= EXERCISE REQUIREMENTS =
Could you return all of the data exactly as given?

= DATA EXTRACT =
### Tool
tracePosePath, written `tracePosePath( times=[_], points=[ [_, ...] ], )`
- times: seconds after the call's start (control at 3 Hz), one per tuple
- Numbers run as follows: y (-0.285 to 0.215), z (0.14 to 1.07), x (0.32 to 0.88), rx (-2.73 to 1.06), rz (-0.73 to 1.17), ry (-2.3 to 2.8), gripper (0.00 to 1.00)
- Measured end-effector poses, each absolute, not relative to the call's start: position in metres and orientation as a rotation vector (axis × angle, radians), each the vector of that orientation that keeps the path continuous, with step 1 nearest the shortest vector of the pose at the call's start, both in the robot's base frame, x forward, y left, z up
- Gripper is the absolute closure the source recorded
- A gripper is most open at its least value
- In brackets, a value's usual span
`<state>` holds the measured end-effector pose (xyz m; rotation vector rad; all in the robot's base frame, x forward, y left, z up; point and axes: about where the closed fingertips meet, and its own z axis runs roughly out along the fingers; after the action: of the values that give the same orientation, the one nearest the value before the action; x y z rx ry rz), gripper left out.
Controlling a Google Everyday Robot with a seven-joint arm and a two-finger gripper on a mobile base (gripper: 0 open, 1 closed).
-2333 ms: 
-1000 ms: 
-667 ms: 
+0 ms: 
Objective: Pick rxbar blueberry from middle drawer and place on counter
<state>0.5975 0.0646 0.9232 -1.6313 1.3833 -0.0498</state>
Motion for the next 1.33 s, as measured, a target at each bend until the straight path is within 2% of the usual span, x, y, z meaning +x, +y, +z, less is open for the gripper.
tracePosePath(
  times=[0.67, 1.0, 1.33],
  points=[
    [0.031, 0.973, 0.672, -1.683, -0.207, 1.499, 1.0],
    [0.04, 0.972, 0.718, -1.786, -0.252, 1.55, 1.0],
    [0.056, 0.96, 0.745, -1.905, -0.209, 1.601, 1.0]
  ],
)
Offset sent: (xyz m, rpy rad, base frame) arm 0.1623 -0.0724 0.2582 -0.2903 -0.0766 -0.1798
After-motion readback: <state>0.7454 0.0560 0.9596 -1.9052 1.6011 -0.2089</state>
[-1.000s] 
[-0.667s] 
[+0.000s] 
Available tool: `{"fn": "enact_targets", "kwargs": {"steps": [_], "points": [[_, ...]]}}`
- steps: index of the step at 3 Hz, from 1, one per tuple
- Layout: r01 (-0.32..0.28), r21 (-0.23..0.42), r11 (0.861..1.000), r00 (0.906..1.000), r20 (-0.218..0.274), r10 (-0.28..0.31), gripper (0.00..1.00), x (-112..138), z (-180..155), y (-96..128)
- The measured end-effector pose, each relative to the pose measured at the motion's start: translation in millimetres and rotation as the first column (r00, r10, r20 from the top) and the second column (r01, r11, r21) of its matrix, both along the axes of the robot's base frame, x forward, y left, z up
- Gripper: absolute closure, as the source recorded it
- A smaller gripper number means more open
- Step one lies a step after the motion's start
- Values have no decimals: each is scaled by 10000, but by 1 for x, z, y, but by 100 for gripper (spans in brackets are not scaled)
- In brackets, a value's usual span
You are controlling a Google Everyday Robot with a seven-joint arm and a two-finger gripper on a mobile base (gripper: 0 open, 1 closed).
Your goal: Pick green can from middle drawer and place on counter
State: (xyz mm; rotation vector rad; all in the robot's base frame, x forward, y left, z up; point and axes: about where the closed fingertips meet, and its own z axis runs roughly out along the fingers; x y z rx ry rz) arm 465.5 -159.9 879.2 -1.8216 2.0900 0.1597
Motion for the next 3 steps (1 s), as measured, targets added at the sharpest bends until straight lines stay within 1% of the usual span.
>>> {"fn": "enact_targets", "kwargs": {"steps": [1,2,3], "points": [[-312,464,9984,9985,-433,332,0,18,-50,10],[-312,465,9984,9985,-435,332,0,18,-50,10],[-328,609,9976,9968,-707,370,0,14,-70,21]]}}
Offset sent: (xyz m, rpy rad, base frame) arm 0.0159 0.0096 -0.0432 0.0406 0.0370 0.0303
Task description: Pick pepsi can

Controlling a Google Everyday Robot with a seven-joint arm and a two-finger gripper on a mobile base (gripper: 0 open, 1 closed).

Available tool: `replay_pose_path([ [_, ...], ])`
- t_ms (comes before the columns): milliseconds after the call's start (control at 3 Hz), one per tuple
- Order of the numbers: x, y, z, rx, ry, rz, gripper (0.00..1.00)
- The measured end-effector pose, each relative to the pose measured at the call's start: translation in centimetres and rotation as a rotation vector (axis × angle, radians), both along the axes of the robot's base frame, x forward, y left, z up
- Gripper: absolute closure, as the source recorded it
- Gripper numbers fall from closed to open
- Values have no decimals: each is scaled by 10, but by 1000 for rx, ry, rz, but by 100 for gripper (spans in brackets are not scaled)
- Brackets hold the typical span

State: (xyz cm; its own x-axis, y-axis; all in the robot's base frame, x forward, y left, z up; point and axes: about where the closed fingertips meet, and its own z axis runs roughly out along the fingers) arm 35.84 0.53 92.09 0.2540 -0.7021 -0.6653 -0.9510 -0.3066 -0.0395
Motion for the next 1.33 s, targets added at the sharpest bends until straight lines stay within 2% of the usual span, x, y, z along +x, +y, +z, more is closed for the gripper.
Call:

= SOLUTION TO THIS EXERCISE =
### Tool
tracePosePath, written `tracePosePath( times=[_], points=[ [_, ...] ], )`
- times: seconds after the call's start (control at 3 Hz), one per tuple
- Numbers run as follows: y (-0.285 to 0.215), z (0.14 to 1.07), x (0.32 to 0.88), rx (-2.73 to 1.06), rz (-0.73 to 1.17), ry (-2.3 to 2.8), gripper (0.00 to 1.00)
- Measured end-effector poses, each absolute, not relative to the call's start: position in metres and orientation as a rotation vector (axis × angle, radians), each the vector of that orientation that keeps the path continuous, with step 1 nearest the shortest vector of the pose at the call's start, both in the robot's base frame, x forward, y left, z up
- Gripper is the absolute closure the source recorded
- A gripper is most open at its least value
- In brackets, a value's usual span
`<state>` holds the measured end-effector pose (xyz m; rotation vector rad; all in the robot's base frame, x forward, y left, z up; point and axes: about where the closed fingertips meet, and its own z axis runs roughly out along the fingers; after the action: of the values that give the same orientation, the one nearest the value before the action; x y z rx ry rz), gripper left out.
Controlling a Google Everyday Robot with a seven-joint arm and a two-finger gripper on a mobile base (gripper: 0 open, 1 closed).
-2333 ms: 
-1000 ms: 
-667 ms: 
+0 ms: 
Objective: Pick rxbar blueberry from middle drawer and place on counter
<state>0.5975 0.0646 0.9232 -1.6313 1.3833 -0.0498</state>
Motion for the next 1.33 s, as measured, a target at each bend until the straight path is within 2% of the usual span, x, y, z meaning +x, +y, +z, less is open for the gripper.
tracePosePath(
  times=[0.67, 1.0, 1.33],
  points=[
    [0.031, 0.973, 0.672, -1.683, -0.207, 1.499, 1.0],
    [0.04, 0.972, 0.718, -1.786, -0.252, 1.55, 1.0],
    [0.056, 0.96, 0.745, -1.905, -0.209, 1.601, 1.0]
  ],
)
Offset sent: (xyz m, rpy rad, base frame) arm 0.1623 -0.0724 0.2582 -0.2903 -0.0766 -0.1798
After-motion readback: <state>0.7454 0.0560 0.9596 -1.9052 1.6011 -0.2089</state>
[-1.000s] 
[-0.667s] 
[+0.000s] 
Available tool: `{"fn": "enact_targets", "kwargs": {"steps": [_], "points": [[_, ...]]}}`
- steps: index of the step at 3 Hz, from 1, one per tuple
- Layout: r01 (-0.32..0.28), r21 (-0.23..0.42), r11 (0.861..1.000), r00 (0.906..1.000), r20 (-0.218..0.274), r10 (-0.28..0.31), gripper (0.00..1.00), x (-112..138), z (-180..155), y (-96..128)
- The measured end-effector pose, each relative to the pose measured at the motion's start: translation in millimetres and rotation as the first column (r00, r10, r20 from the top) and the second column (r01, r11, r21) of its matrix, both along the axes of the robot's base frame, x forward, y left, z up
- Gripper: absolute closure, as the source recorded it
- A smaller gripper number means more open
- Step one lies a step after the motion's start
- Values have no decimals: each is scaled by 10000, but by 1 for x, z, y, but by 100 for gripper (spans in brackets are not scaled)
- In brackets, a value's usual span
You are controlling a Google Everyday Robot with a seven-joint arm and a two-finger gripper on a mobile base (gripper: 0 open, 1 closed).
Your goal: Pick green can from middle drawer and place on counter
State: (xyz mm; rotation vector rad; all in the robot's base frame, x forward, y left, z up; point and axes: about where the closed fingertips meet, and its own z axis runs roughly out along the fingers; x y z rx ry rz) arm 465.5 -159.9 879.2 -1.8216 2.0900 0.1597
Motion for the next 3 steps (1 s), as measured, targets added at the sharpest bends until straight lines stay within 1% of the usual span.
>>> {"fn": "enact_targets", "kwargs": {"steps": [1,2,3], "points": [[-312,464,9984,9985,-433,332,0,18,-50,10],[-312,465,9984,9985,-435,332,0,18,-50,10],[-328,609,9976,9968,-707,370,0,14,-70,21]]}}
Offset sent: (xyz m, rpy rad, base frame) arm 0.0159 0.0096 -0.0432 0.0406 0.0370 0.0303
Task description: Pick pepsi can

Controlling a Google Everyday Robot with a seven-joint arm and a two-finger gripper on a mobile base (gripper: 0 open, 1 closed).

Available tool: `replay_pose_path([ [_, ...], ])`
- t_ms (comes before the columns): milliseconds after the call's start (control at 3 Hz), one per tuple
- Order of the numbers: x, y, z, rx, ry, rz, gripper (0.00..1.00)
- The measured end-effector pose, each relative to the pose measured at the call's start: translation in centimetres and rotation as a rotation vector (axis × angle, radians), both along the axes of the robot's base frame, x forward, y left, z up
- Gripper: absolute closure, as the source recorded it
- Gripper numbers fall from closed to open
- Values have no decimals: each is scaled by 10, but by 1000 for rx, ry, rz, but by 100 for gripper (spans in brackets are not scaled)
- Brackets hold the typical span

State: (xyz cm; its own x-axis, y-axis; all in the robot's base frame, x forward, y left, z up; point and axes: about where the closed fingertips meet, and its own z axis runs roughly out along the fingers) arm 35.84 0.53 92.09 0.2540 -0.7021 -0.6653 -0.9510 -0.3066 -0.0395
Motion for the next 1.33 s, targets added at the sharpest bends until straight lines stay within 2% of the usual span, x, y, z along +x, +y, +z, more is closed for the gripper.
Call:

The work for this exercise is now done.